Basic Information
When a meteor hits the ground it sometimes splashes molten metal and rock about the impact site. These gravel-sized blobs of melted mineral, once cooled off and solidified, are called tektites. They are generally earthly minerals that were already on the surface of our planet prior to the meteor impact. Super-heated and blasted by the impact of a flaming space-rock, they melted into dark glass or obsidian.
The earthly origin is pretty accepted these days, but as recently as the 1960s scientists were still debating and divided over whether they were of earthly origin or if tektites perhaps formed on the moon and fell to earth following lunar asteroid impacts.
Of course, there's also always the outrageous theory that they were made when Ancient Astronauts fired nuclear weapons on the moon in distant prehistory.
Most tektites look a bit like a glossy black teardrop, or maybe like a shiny little turd, but some are shaped like buttons or tiny spheres instead and sometimes the color or shininess varies due to chemical composition. Being small and light (and initially molten) can be thrown very far from the impact crater. There are several large well-documented fields of tektite deposits around the world.
Sources
Game and Story Use
- A culture that lives in or near a huge impact crater might use tektites as decoration or commodity money.
- The presence of tektites might be a clue if the monster of the week is an alien or otherworldly eldritch abomination.

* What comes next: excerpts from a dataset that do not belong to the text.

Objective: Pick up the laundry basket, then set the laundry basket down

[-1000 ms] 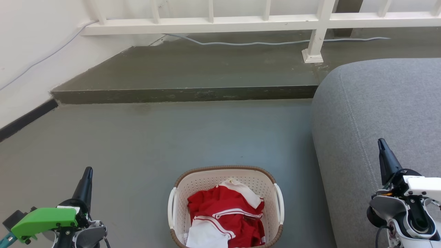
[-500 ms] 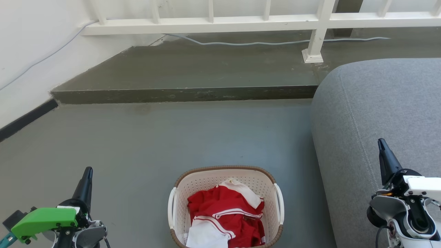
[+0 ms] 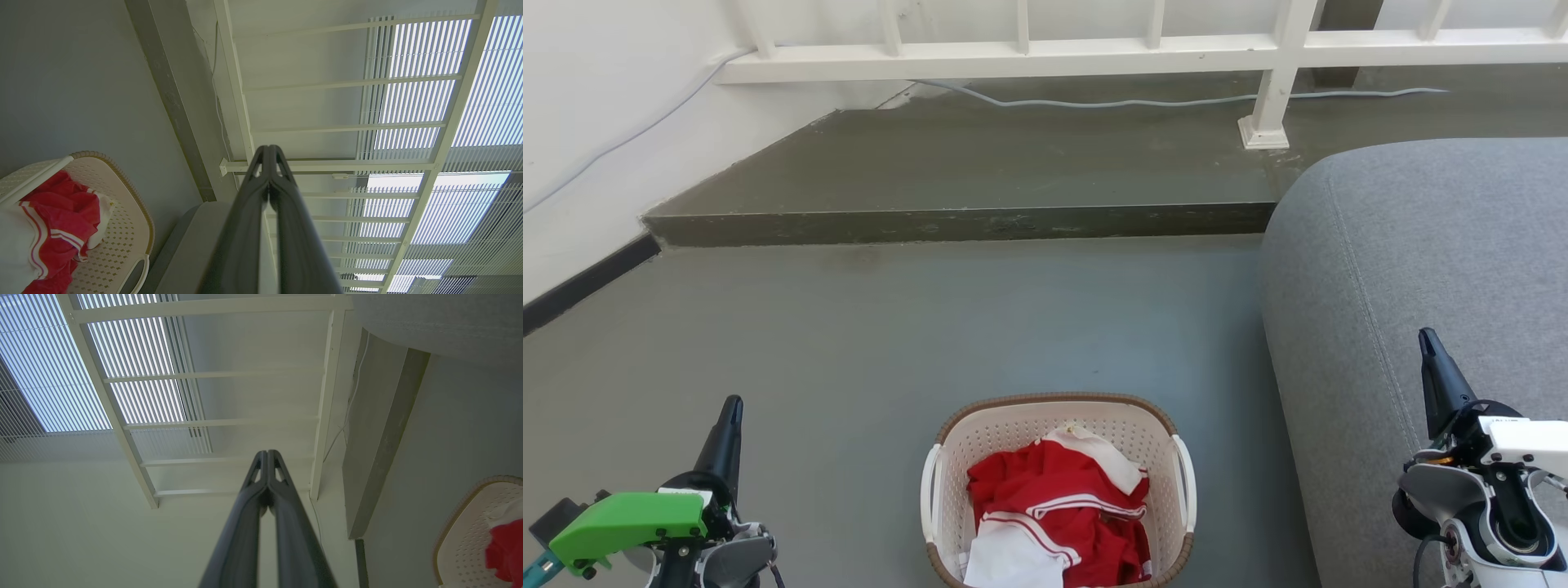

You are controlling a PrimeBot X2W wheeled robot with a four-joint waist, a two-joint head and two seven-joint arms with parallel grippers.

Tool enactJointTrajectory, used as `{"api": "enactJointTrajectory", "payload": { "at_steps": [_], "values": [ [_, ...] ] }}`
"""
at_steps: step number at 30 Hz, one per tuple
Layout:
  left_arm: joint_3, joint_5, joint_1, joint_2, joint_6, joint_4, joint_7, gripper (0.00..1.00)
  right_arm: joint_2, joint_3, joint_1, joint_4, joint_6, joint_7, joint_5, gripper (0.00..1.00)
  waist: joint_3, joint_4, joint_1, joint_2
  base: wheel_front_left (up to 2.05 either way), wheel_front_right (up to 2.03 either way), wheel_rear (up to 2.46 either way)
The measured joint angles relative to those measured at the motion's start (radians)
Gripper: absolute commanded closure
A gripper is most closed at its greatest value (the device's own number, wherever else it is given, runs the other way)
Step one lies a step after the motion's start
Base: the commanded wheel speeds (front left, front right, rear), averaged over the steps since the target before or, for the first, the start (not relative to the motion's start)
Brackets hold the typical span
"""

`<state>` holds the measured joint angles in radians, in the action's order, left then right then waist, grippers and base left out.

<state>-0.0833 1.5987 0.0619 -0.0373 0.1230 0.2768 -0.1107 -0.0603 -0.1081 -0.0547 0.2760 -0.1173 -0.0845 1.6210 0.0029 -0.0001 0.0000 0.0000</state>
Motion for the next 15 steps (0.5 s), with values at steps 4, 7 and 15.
{"api": "enactJointTrajectory", "payload": {
  "at_steps": [4, 7, 15],
  "values": [
    [0.0, 0.0, 0.0, 0.0, 0.0, 0.0, 0.0, 1.0, 0.0, 0.0, 0.0, 0.0, 0.0, 0.0, 0.0, 1.0, 0.0, 0.0, 0.0, 0.0, 0.0, 0.0, 0.0],
    [0.0, 0.0, 0.0, 0.0, 0.0, 0.0, 0.0, 1.0, 0.0, 0.0, 0.0, 0.0, 0.0, 0.0, 0.0, 1.0, 0.0, 0.0, 0.0, 0.0, 0.0, 0.0, 0.0],
    [0.0, 0.0, 0.0, 0.0, 0.0, 0.0, 0.0, 1.0, 0.001, -0.001, 0.0, 0.0, 0.0, 0.0, 0.0, 1.0, 0.0, 0.0, 0.0, 0.0, 0.0, 0.0, 0.0]
  ]
}}
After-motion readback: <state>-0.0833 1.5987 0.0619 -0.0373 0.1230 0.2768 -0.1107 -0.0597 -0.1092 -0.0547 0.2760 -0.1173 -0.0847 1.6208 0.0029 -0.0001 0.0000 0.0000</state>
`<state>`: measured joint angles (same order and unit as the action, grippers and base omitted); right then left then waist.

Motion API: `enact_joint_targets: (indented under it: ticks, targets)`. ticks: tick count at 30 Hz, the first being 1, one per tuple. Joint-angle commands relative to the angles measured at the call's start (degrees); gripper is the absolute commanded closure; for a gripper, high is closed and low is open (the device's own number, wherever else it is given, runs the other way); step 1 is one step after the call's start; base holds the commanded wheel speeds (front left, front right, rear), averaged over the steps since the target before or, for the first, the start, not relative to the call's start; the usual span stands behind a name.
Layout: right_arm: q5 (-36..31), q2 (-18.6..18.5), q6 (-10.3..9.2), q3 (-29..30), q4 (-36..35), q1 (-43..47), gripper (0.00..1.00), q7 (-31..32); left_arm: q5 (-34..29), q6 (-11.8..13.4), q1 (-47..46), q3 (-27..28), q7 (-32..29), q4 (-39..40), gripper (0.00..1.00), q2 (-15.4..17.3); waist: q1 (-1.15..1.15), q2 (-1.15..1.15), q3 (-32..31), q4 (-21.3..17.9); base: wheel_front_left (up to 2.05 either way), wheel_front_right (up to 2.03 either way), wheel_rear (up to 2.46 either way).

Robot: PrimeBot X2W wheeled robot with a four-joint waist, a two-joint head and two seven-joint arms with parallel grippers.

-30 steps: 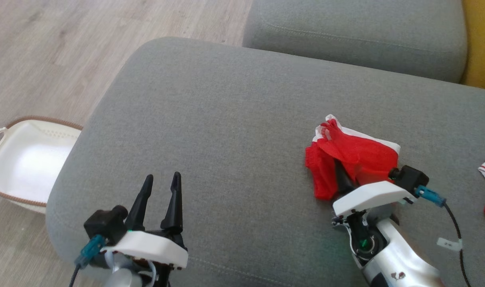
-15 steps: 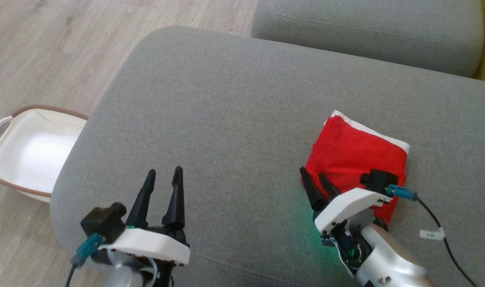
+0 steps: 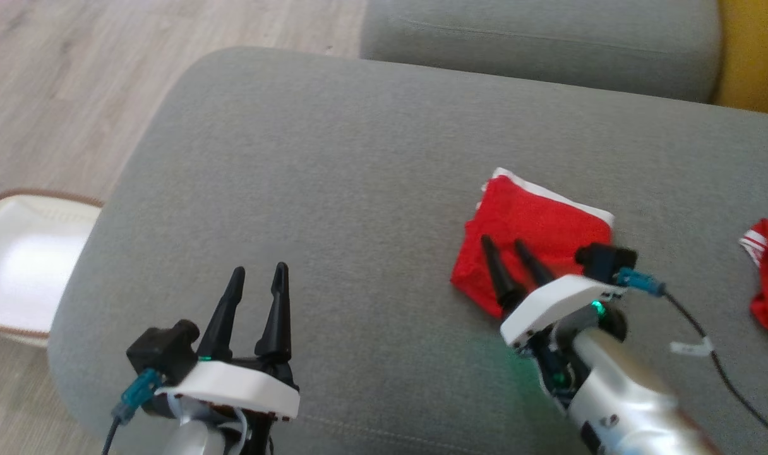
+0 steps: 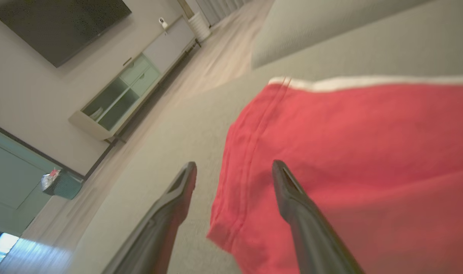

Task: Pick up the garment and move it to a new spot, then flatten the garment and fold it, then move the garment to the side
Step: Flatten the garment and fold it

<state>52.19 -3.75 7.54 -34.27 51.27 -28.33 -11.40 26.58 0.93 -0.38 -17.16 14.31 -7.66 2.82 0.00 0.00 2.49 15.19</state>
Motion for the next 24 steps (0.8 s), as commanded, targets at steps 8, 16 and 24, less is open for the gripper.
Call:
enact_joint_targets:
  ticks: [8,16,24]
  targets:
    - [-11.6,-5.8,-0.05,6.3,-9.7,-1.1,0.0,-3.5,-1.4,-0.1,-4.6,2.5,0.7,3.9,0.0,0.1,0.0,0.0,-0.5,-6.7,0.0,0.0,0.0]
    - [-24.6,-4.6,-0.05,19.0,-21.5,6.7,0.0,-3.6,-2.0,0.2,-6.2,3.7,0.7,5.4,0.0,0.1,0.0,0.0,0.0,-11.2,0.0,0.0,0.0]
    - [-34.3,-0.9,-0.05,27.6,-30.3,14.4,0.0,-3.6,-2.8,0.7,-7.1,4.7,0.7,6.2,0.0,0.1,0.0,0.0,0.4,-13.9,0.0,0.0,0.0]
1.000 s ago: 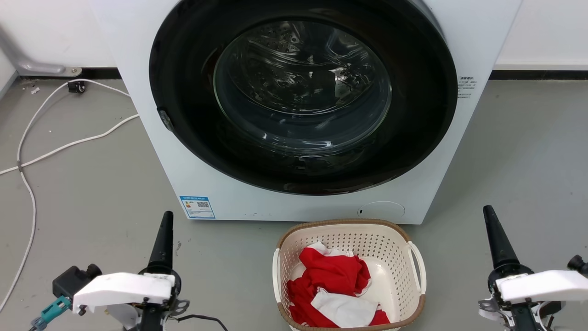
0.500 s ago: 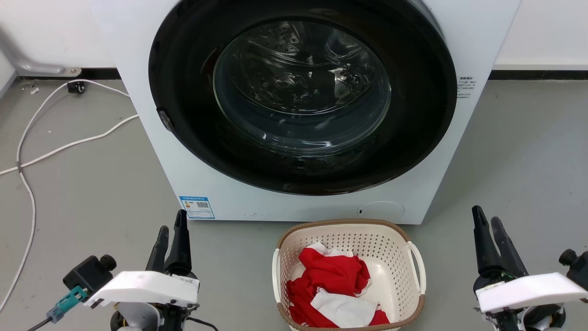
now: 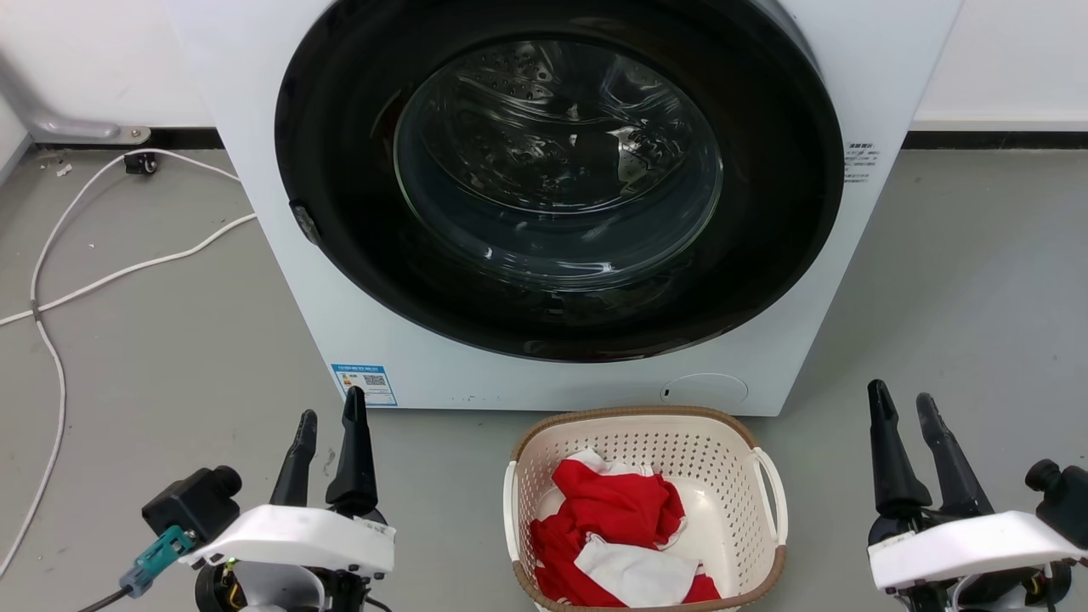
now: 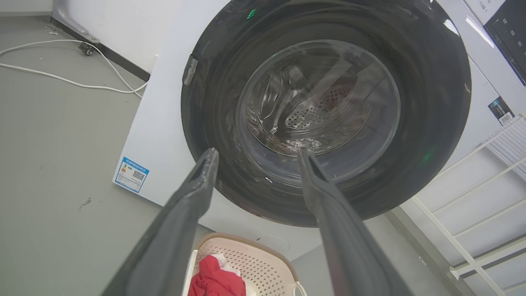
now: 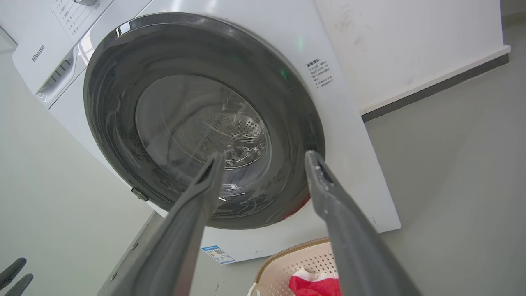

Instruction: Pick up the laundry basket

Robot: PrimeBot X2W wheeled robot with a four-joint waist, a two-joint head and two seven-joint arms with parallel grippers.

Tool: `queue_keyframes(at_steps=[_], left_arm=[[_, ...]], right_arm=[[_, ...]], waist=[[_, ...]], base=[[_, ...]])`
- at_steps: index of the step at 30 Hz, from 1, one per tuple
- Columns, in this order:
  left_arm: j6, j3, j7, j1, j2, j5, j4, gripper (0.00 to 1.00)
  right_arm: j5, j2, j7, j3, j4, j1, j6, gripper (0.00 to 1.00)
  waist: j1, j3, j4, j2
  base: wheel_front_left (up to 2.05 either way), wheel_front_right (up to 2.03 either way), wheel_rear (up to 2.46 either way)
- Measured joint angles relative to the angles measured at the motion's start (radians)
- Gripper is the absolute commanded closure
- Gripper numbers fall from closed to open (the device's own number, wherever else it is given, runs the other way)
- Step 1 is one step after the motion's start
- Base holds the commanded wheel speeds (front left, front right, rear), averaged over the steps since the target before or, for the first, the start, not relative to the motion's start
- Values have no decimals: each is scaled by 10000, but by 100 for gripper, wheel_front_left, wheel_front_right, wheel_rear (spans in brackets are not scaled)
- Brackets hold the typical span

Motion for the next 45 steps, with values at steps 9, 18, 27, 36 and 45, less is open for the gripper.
queue_keyframes(at_steps=[9, 18, 27, 36, 45], left_arm=[[111, -272, -238, 43, 2, 1104, -102, 0], [221, -514, -485, 62, 4, 2117, -130, 0], [347, -669, -681, 146, 6, 3014, -84, 0], [458, -848, -888, 209, 6, 3810, -65, 0], [529, -966, -1074, 210, 8, 4525, -81, 0]], right_arm=[[-1068, -2, -265, 36, -171, 77, 0, 0], [-2125, -2, -489, 71, -316, 224, 0, 0], [-2978, -4, -704, 67, -345, 315, 0, 0], [-3799, -6, -903, 117, -456, 429, 0, 0], [-4224, -8, -1091, 163, -596, 451, 0, 0]], waist=[[0, -13, -13, 0], [0, -1, -12, 0], [0, 11, 2, 0], [0, 33, -12, 0], [0, 56, -14, 0]], base=[[0, 0, 0], [0, 0, 0], [0, 0, 0], [0, 0, 0], [0, 0, 0]])
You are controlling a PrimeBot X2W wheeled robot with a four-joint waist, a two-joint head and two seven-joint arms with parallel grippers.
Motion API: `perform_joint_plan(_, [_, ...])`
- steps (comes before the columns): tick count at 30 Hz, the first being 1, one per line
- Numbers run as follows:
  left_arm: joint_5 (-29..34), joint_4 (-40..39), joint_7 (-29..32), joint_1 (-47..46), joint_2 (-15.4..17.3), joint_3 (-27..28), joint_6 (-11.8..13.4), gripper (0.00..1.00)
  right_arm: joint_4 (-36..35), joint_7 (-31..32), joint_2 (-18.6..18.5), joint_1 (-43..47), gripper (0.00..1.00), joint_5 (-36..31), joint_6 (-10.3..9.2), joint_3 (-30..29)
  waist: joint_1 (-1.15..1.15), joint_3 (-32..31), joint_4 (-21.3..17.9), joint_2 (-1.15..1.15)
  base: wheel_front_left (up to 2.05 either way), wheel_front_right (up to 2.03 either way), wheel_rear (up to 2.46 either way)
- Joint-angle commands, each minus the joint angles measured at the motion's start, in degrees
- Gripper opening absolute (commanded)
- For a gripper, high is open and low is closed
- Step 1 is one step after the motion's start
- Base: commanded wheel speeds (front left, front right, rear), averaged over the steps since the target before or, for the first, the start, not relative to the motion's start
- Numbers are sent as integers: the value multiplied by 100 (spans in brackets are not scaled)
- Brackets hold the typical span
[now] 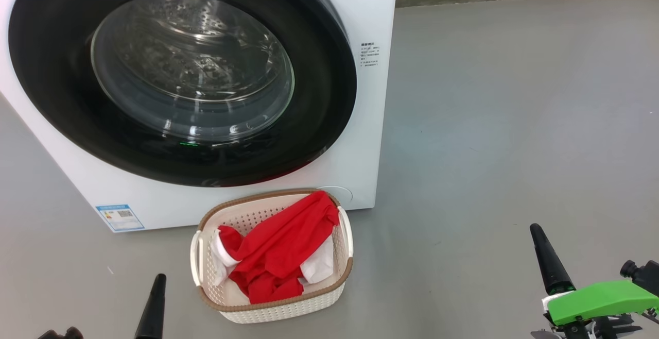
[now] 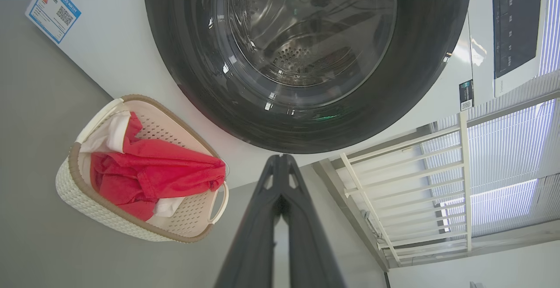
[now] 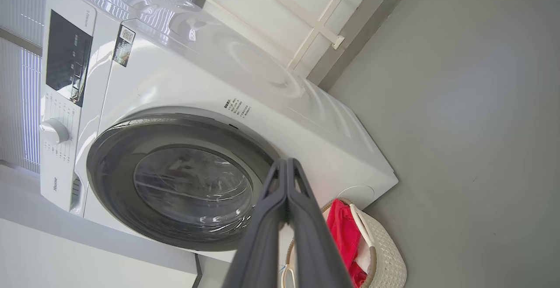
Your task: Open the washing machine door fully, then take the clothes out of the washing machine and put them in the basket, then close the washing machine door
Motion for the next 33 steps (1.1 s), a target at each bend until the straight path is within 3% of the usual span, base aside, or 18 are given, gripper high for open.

- Or they may indicate that a crime happened in a known tektite field or near a famous local crater.
- Or they may "prove" an Mad Scientist NPCs pet theory about abusive precursor aliens enslaving primitive man and building the pyramids, then nuking the moon.
- Split the difference and they could be caused by an ancient orbital kinetic bombardment. Still caused by fairly mundane bits of rock, but retaining the precursor causation.
- If your imported alien phlebotinum is green rocks or some sort of special glass or metal, it could be scattered across the globe in tiny amounts as tektites.